The whole listing needs to be returned exactly as it appears.

--- START ---

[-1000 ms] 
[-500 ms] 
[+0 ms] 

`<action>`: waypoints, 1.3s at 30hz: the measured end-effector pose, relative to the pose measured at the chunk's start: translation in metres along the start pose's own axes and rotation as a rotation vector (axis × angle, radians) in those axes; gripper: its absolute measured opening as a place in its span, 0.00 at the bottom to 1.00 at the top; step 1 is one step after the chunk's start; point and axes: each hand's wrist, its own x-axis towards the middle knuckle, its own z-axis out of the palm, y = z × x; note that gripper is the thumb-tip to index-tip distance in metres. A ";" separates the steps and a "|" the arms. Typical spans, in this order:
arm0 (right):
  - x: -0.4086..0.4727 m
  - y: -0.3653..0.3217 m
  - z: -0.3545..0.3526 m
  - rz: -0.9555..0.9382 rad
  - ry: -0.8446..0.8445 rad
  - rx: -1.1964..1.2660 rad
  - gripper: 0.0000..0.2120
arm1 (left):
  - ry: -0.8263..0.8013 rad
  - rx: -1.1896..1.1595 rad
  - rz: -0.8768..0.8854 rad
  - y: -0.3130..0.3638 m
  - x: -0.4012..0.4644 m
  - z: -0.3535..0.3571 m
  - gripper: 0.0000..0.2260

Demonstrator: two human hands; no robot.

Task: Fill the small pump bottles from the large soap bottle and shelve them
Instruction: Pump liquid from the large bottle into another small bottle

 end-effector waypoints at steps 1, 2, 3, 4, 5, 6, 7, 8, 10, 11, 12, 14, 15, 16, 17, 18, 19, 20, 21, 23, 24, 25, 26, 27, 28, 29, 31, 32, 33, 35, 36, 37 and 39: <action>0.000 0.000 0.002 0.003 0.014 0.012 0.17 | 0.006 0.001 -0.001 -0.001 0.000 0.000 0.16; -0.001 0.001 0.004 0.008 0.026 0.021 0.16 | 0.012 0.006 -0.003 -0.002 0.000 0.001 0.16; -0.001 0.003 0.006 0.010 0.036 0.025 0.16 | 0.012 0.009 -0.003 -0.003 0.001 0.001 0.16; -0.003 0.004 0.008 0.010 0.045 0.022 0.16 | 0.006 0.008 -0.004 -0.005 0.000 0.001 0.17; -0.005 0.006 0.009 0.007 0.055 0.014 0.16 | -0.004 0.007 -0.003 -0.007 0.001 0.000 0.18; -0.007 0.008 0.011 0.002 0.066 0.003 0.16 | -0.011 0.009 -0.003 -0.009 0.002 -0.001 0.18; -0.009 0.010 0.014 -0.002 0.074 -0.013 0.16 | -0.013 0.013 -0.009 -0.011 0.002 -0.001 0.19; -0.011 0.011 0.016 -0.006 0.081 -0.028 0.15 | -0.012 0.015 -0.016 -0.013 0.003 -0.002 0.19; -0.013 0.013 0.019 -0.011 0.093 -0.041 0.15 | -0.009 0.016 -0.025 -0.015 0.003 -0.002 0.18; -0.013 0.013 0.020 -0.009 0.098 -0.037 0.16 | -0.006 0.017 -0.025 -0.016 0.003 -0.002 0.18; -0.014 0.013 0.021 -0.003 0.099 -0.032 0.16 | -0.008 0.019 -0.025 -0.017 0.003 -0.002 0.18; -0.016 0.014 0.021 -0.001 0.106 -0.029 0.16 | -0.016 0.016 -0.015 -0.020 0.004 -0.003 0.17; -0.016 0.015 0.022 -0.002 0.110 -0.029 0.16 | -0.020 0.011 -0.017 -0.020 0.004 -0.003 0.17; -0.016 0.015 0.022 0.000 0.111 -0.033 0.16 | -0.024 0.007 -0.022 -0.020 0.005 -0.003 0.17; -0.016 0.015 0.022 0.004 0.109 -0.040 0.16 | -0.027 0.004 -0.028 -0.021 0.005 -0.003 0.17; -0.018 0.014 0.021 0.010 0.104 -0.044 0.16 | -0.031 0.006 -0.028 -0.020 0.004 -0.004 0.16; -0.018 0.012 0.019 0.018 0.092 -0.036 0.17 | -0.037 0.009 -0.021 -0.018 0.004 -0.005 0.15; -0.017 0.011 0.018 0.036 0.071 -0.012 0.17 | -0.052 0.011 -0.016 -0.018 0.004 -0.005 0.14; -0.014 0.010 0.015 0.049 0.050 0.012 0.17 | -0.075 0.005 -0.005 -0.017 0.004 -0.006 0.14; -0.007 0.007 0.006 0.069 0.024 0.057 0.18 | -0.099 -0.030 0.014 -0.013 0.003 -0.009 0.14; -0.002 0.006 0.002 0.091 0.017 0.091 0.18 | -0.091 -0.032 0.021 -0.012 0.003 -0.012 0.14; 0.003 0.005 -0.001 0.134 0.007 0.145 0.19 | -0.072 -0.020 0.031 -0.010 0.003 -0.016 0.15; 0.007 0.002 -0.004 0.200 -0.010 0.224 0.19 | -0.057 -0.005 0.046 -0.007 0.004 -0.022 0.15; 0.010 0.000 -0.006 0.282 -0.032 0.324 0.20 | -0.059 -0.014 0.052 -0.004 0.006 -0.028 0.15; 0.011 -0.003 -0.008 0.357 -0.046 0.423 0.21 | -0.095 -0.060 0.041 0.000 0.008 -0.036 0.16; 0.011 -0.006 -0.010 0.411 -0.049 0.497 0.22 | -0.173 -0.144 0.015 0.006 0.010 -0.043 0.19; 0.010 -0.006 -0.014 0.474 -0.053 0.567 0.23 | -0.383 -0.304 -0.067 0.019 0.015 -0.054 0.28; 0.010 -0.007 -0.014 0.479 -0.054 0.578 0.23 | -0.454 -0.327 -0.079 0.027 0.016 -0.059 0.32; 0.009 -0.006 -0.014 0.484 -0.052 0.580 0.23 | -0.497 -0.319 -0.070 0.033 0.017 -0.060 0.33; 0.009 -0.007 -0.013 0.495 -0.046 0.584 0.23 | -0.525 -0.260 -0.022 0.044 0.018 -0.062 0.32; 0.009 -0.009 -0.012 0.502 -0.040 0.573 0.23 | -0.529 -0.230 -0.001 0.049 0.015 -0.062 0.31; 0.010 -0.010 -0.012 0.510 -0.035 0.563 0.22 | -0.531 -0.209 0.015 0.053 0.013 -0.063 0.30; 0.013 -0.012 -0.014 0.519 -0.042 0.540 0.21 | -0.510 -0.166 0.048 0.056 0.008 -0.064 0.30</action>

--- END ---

**WRITTEN ANSWER**:
[-1000 ms] 
[-500 ms] 
[+0 ms] 

`<action>`: waypoints, 1.3s at 30hz: the measured end-effector pose, relative to the pose measured at the chunk's start: translation in metres along the start pose's own axes and rotation as a rotation vector (axis × angle, radians) in those axes; gripper: its absolute measured opening as a place in its span, 0.00 at the bottom to 1.00 at the top; step 1 is one step after the chunk's start; point and axes: each hand's wrist, its own x-axis towards the middle knuckle, its own z-axis out of the palm, y = z × x; note that gripper is the thumb-tip to index-tip distance in metres. A ";" separates the steps and a "|" the arms. Typical spans, in this order:
arm0 (right):
  - x: -0.4086..0.4727 m
  - y: -0.3653..0.3217 m
  - z: -0.3545..0.3526 m
  - rz: -0.9555..0.9382 rad
  - ry: -0.8446..0.8445 rad
  - rx: -1.1964..1.2660 rad
  - gripper: 0.0000..0.2120
arm1 (left):
  - ry: -0.8263..0.8013 rad
  - rx: -1.1896..1.1595 rad
  - rz: -0.8768..0.8854 rad
  - y: -0.3130..0.3638 m
  - x: -0.4012..0.4644 m
  - z: -0.3535..0.3571 m
  - gripper: 0.0000..0.2260

Demonstrator: two human hands; no robot.

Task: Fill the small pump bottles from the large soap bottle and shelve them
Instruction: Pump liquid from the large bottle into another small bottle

 end-effector waypoints at steps 1, 2, 3, 4, 5, 6, 7, 8, 10, 11, 12, 14, 15, 16, 17, 18, 19, 20, 21, 23, 24, 25, 26, 27, 28, 29, 31, 32, 33, 35, 36, 37 and 39: <action>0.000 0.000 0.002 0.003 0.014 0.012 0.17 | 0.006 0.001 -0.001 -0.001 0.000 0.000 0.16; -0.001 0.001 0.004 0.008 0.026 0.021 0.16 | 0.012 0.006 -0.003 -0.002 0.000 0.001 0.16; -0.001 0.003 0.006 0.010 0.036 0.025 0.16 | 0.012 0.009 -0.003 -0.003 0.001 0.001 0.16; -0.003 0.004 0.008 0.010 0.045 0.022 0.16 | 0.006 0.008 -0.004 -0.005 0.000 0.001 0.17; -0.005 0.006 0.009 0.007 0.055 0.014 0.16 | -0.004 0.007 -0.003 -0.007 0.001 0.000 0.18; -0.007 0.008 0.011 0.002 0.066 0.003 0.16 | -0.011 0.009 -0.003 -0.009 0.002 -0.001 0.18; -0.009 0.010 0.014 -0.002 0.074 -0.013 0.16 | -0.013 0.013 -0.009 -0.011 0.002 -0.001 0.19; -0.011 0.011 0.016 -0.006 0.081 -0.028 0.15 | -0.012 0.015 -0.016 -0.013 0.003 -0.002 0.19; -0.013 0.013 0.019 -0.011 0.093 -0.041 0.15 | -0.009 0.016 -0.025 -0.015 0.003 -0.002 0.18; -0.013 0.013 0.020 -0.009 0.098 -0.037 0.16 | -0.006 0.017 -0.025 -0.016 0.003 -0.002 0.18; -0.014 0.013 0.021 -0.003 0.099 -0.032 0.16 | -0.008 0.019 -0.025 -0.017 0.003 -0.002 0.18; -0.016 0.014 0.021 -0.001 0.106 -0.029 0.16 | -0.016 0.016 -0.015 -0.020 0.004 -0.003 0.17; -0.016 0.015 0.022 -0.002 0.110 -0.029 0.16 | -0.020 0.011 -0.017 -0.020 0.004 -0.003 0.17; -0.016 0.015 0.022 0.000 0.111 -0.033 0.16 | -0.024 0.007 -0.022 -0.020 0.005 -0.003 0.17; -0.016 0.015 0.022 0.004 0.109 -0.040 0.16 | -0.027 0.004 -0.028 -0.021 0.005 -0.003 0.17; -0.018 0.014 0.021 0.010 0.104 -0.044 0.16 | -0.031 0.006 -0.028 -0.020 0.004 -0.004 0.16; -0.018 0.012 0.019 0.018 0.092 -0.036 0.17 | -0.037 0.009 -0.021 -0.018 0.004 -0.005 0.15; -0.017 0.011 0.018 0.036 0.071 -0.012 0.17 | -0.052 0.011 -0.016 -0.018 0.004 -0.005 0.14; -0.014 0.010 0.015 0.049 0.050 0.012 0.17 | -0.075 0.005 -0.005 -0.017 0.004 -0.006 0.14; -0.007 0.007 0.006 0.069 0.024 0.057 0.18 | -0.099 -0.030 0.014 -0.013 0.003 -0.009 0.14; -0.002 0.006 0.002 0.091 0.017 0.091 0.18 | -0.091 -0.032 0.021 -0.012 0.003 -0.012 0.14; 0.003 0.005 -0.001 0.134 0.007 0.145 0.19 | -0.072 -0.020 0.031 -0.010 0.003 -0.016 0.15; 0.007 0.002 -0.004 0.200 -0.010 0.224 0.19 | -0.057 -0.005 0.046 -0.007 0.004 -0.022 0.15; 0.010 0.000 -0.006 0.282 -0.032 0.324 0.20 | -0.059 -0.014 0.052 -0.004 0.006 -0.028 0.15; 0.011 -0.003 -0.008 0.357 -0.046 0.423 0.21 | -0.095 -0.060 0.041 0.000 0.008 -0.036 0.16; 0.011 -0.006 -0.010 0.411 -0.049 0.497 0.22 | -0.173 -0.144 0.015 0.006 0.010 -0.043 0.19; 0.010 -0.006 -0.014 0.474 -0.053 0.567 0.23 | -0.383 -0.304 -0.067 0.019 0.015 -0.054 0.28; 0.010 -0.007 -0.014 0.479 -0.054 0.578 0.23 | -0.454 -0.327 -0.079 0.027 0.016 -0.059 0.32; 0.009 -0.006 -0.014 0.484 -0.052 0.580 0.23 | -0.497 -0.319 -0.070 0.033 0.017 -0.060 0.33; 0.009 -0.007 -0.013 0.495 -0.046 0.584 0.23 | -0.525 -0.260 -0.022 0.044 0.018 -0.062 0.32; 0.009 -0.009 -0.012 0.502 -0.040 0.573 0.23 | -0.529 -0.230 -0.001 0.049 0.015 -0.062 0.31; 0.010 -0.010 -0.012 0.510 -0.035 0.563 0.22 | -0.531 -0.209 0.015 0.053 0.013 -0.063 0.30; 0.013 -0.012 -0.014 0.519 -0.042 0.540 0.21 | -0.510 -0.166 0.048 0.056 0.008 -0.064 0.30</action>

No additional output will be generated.